Matt had to concede that he hadn’t and had just accepted the general consensus that the man had passed on. He’d been more concerned with his own discharge from the army back then, and the fact that his mother had been ill at the time. Attentions had been diverted to his mother’s rapidly spreading cancer, and the whole thing regarding the Morrises’ involvement with his father’s execution had taken a back seat.

‘People die, boy. People die all the time.’

Matt looked at the monitor that showed that Lena was still very much alive. ‘Yes they do. My mother died that year too. Did you know that? She had cancer, it ate her from the inside out. It was a terrible death, agonising for her, and agonising to watch.’

Lena nodded. ‘I heard. I’m sorry for your loss.’

Matt leaned forward and stared at her. ‘Are you?’

She had the good grace not to answer.

They sat like that for a few minutes, Lena staring at the blank wall to her right, Matt sitting in the chair staring at the monitor and hating himself for wanting the numbers to dip and the green blip to flatline.

‘I’m tired.’ Lena said, breaking the moment. ‘I’d like you to go now. I’ve said what I had to say.’

Matt stood up, happy to be released from his unpleasant vigil. ‘You haven’t said that you’re sorry.’

Lena peered at him. ‘Would it make a difference to a damned thing if I did?’

Matt didn’t need to say anything else; she was right, it wouldn’t, but it would have been gratifying to hear her say it all the same.
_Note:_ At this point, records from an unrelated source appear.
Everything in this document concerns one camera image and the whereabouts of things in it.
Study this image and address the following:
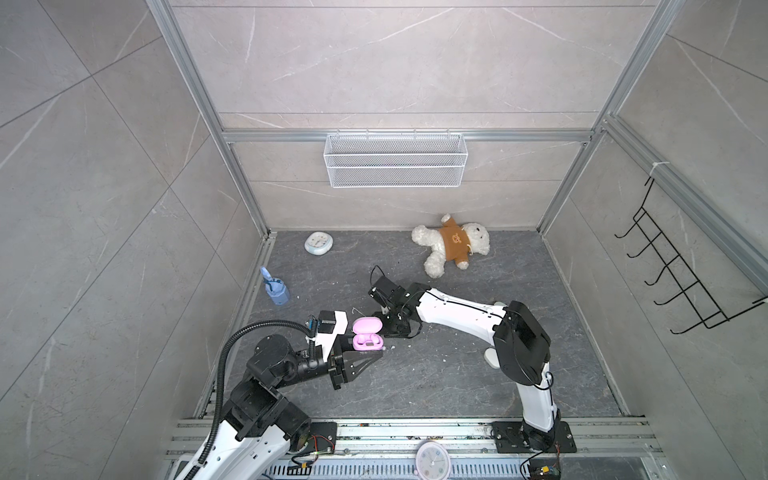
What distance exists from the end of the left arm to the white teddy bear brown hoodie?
535 millimetres

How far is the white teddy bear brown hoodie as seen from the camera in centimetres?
106

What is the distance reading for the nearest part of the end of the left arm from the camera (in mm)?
521
As he walked away, down the corridor, past the nurses’ station and out into the cool evening air, he wondered at his own lack of reaction to what he’d been told. Surely he should be railing against the injustice, running to the police station to spill the beans and point the finger, or at least quietly raging. He was surprised to find that he felt nothing; he was numb. The energy to even care any more seemed to have ebbed away as the strangeness of the day turned into twilight and slipped into a bleak and empty night.